- [What you need to do]: Identify each line in the records below that contains the word "grey", and copy it.

[Data extracted from a collection]

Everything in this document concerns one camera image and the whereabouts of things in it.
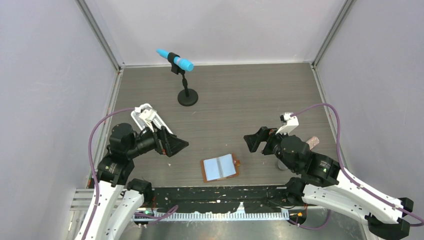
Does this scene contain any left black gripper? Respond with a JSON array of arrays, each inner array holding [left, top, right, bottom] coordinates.
[[127, 120, 189, 158]]

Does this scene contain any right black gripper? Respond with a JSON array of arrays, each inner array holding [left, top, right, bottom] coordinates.
[[242, 126, 298, 173]]

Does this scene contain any brown leather card holder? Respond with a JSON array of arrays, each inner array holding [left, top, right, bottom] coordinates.
[[200, 153, 241, 183]]

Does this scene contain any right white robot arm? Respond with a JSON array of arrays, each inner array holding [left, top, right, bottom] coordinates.
[[243, 126, 414, 240]]

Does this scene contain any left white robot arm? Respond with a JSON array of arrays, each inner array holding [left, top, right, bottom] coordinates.
[[75, 123, 189, 240]]

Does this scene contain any white perforated plastic basket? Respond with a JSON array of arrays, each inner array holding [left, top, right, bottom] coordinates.
[[130, 103, 175, 135]]

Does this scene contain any black microphone stand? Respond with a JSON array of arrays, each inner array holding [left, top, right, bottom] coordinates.
[[173, 70, 199, 107]]

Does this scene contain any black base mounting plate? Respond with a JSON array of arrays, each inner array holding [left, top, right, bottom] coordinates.
[[121, 185, 319, 215]]

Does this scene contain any pink glitter stick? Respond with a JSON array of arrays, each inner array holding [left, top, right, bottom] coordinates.
[[276, 136, 321, 171]]

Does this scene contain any blue toy microphone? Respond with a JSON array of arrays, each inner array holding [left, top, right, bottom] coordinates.
[[156, 48, 194, 74]]

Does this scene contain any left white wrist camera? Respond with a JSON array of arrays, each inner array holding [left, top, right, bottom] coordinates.
[[134, 106, 165, 133]]

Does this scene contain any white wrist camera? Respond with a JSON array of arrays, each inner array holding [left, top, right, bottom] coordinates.
[[134, 106, 165, 133], [276, 112, 299, 135]]

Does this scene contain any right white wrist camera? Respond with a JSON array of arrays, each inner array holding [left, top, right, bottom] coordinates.
[[276, 112, 299, 135]]

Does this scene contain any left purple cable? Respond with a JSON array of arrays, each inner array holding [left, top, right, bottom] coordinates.
[[81, 107, 180, 240]]

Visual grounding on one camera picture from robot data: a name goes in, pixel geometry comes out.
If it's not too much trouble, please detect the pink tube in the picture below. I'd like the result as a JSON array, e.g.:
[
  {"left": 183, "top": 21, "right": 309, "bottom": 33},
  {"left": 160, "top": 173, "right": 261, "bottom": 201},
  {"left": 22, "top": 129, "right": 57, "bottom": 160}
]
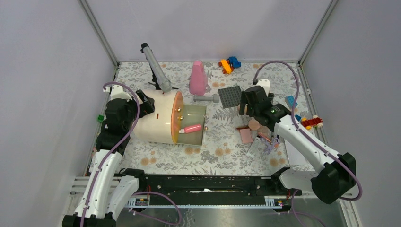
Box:
[{"left": 178, "top": 124, "right": 203, "bottom": 134}]

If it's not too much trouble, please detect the orange and blue toy car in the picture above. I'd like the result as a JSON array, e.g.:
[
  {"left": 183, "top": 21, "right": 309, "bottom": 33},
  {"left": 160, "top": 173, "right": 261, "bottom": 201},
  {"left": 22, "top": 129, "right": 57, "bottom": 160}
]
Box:
[{"left": 218, "top": 56, "right": 242, "bottom": 74}]

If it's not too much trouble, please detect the purple cable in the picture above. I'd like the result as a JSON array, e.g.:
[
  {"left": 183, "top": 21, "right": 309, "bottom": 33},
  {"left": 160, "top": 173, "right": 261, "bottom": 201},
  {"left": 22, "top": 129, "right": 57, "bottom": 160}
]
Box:
[
  {"left": 79, "top": 81, "right": 183, "bottom": 227},
  {"left": 252, "top": 60, "right": 364, "bottom": 227}
]

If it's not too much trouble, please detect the eyeshadow palette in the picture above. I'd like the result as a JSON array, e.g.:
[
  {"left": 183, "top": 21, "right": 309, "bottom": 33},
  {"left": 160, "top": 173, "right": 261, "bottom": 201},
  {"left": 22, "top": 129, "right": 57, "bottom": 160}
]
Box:
[{"left": 257, "top": 126, "right": 271, "bottom": 137}]

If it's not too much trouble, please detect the red yellow toy car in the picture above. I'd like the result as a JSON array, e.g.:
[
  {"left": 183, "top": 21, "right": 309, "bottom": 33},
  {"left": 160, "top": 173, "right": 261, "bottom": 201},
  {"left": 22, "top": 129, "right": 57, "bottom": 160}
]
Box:
[{"left": 300, "top": 115, "right": 323, "bottom": 130}]

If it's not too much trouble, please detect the green small block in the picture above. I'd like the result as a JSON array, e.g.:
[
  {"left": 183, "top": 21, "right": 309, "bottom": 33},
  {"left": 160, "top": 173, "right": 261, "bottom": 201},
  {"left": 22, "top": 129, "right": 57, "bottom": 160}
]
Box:
[{"left": 97, "top": 115, "right": 104, "bottom": 122}]

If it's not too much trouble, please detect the pink cone bottle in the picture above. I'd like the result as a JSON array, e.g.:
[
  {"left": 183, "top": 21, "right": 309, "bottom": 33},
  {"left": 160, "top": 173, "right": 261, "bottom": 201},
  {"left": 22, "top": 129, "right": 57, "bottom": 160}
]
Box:
[{"left": 189, "top": 60, "right": 208, "bottom": 96}]

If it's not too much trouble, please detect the cream round drawer organizer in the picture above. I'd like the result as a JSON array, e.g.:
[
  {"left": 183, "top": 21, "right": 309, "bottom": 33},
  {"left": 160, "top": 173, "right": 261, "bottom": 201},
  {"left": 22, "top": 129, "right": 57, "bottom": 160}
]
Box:
[{"left": 133, "top": 89, "right": 207, "bottom": 146}]

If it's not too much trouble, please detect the light blue lego brick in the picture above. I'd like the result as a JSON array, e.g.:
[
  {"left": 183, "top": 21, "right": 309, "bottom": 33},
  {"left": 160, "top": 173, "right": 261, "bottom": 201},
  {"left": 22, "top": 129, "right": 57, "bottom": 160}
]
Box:
[{"left": 285, "top": 95, "right": 298, "bottom": 109}]

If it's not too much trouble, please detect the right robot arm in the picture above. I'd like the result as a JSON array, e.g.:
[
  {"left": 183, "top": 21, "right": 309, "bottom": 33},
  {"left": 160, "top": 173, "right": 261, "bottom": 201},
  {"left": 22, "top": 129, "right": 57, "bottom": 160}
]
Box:
[{"left": 239, "top": 86, "right": 363, "bottom": 204}]

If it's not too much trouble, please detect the grey microphone on stand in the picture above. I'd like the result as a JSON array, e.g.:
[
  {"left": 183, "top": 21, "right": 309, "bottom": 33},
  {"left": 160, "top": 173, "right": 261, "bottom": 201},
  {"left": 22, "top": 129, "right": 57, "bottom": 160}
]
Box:
[{"left": 140, "top": 43, "right": 178, "bottom": 93}]

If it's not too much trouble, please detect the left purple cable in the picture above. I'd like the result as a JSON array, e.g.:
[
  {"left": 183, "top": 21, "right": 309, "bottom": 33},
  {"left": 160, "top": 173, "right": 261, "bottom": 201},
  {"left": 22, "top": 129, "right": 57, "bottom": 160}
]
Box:
[{"left": 79, "top": 81, "right": 183, "bottom": 227}]

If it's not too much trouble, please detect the pink square compact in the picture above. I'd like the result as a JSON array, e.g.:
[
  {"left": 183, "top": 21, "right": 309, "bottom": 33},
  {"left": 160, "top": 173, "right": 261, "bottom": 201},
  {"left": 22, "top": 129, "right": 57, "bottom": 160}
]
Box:
[{"left": 239, "top": 129, "right": 253, "bottom": 144}]

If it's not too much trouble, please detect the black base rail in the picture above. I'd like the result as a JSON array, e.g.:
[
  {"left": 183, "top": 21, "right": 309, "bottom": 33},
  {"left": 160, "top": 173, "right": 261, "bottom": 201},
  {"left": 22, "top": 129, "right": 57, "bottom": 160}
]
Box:
[{"left": 138, "top": 174, "right": 302, "bottom": 206}]

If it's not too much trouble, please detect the grey lego baseplate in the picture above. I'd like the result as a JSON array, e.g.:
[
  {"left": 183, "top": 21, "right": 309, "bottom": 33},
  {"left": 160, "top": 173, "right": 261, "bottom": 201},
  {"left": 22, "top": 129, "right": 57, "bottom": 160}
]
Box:
[{"left": 218, "top": 86, "right": 242, "bottom": 109}]

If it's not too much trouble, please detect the silver tube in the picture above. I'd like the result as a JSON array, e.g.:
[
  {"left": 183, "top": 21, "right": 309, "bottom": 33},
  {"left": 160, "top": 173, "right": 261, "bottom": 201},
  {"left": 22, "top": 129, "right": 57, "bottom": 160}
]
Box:
[{"left": 246, "top": 137, "right": 262, "bottom": 157}]

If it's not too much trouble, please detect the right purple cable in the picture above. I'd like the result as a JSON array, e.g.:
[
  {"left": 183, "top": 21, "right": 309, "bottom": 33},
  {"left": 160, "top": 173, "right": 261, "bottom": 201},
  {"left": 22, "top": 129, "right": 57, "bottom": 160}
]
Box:
[{"left": 252, "top": 60, "right": 364, "bottom": 227}]

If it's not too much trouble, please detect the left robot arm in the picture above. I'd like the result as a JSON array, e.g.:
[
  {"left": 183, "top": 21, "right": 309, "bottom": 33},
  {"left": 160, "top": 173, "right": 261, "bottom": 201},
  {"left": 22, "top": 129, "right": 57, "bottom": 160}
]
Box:
[{"left": 61, "top": 82, "right": 151, "bottom": 227}]

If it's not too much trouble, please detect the pink handle brush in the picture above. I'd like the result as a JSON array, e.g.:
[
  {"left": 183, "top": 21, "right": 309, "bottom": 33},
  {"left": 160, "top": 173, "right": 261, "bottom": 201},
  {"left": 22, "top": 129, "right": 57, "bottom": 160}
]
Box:
[{"left": 258, "top": 132, "right": 274, "bottom": 144}]

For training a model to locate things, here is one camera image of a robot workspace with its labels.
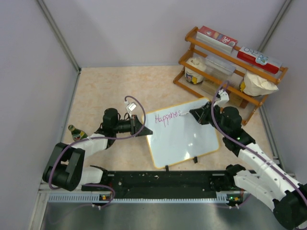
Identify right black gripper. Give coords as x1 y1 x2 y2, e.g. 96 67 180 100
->
190 101 229 136

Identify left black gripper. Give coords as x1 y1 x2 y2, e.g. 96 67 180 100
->
113 115 153 137

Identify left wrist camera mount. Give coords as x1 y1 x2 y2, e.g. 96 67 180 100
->
124 101 137 118

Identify white plastic jar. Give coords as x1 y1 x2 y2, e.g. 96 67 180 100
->
185 57 206 84

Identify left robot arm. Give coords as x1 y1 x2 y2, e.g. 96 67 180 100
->
43 108 153 191

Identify clear plastic container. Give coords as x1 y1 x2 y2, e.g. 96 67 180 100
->
205 55 242 86

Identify red white box right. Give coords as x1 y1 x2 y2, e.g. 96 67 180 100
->
237 46 282 74

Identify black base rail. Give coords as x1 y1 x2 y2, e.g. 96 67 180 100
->
81 166 243 199

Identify cream cloth bag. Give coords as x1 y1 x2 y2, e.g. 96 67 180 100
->
240 71 279 97

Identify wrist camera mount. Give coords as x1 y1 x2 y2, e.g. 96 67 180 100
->
213 90 229 107
124 101 137 118

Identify green glass bottle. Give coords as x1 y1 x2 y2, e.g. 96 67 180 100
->
68 125 88 141

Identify orange wooden shelf rack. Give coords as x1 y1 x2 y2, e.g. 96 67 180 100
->
173 26 288 125

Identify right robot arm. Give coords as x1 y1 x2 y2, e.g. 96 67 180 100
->
189 102 307 230

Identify red box upper left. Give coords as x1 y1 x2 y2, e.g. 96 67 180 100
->
196 26 238 54

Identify yellow framed whiteboard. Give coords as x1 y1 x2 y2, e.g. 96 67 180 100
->
145 98 220 169

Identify brown wooden blocks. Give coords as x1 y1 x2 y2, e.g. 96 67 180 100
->
201 80 248 109

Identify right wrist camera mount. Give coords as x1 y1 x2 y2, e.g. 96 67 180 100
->
213 90 229 107

- [The completed task]:
If it's not too much trouble, please detect the grey microphone on stand in the picture above. I'd like the result as a JSON array, e.g.:
If it's not too much trouble, please detect the grey lego baseplate in the picture above. I'd like the result as a JSON array, e.g.:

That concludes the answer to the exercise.